Friday, December 13, 2013

MACHINATIONS OF A MACHIAVELLIAN


             



                  PART ONE of THREE PARTS


  MACHINATIONS OF A MACHIAVELLIAN


                                        CHAPTER -1

                    THE GENERAL OF THE GENERALS

                                MACHIAVELLIAN

                                     " SHEKAR GUPTA "




Source:

http://www.indianexpress.com/news/national-interest-disarming-kashmir/1204466/3



      National Interest: Disarming Kashmir





Use Modi's call for debate on Art 370 for a bold rethink —


               begin with role of the army.

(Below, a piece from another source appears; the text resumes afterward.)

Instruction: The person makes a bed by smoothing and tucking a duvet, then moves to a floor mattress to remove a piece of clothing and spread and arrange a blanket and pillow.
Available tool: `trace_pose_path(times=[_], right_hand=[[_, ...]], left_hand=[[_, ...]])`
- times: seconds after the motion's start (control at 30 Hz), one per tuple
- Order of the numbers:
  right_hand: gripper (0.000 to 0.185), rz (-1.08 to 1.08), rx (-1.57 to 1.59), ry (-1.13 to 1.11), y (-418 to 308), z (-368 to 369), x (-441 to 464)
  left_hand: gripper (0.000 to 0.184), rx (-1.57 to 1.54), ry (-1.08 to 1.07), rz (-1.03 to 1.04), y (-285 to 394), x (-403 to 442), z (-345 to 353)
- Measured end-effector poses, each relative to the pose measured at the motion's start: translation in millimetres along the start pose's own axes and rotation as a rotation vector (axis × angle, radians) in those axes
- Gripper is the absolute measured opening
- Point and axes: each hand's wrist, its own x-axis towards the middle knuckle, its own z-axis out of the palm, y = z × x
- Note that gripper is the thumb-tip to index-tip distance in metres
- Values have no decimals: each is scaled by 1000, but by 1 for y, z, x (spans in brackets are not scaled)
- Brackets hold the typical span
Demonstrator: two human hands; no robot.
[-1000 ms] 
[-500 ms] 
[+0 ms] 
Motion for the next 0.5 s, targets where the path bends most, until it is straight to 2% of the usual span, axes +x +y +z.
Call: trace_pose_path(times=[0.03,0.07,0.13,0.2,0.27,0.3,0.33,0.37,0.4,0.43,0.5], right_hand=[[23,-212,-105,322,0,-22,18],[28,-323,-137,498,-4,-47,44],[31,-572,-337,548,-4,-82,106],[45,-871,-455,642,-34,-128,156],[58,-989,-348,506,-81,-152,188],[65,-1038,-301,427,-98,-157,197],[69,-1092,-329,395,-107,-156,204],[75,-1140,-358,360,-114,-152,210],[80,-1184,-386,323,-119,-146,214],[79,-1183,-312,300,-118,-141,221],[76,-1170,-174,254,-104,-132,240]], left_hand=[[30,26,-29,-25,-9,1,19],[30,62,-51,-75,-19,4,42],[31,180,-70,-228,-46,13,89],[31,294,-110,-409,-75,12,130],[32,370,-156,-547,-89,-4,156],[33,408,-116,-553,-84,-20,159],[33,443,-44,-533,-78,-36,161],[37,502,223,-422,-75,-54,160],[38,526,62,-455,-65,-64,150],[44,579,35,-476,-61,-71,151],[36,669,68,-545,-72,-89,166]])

 First, a disclosure. Narendra Modi's call for a fresh debate on Article 370 is not the provocation for this week's 'National Interest', though it could very well have been so.

My inspiration, on the other hand, was more personal. At breakfast in a hotel coffee shop in Mumbai last week, a guest walked up. After saying nice things to me about our paper, he said he had only one complaint: that we had paid no attention to the plight of Kashmiri Pandits, while we go on and on about the Gujarat riots of 2002. I argued it wasn't a zero-sum game and both were terrible contemporary tragedies, and that it wasn't fair to say that the media had underplayed one while exaggerating the other.



   But an argumentative Indian doesn't give in so easily, particularly one who is a regular Indian Express reader. So he asked me how exercised anybody had been about the "half a million Pandits exiled" from Kashmir and "2,000 killed in cold blood", while "a thousand Muslims killed in Gujarat" was such a big story. He said he wasn't a Kashmiri Pandit either. He had merely married one.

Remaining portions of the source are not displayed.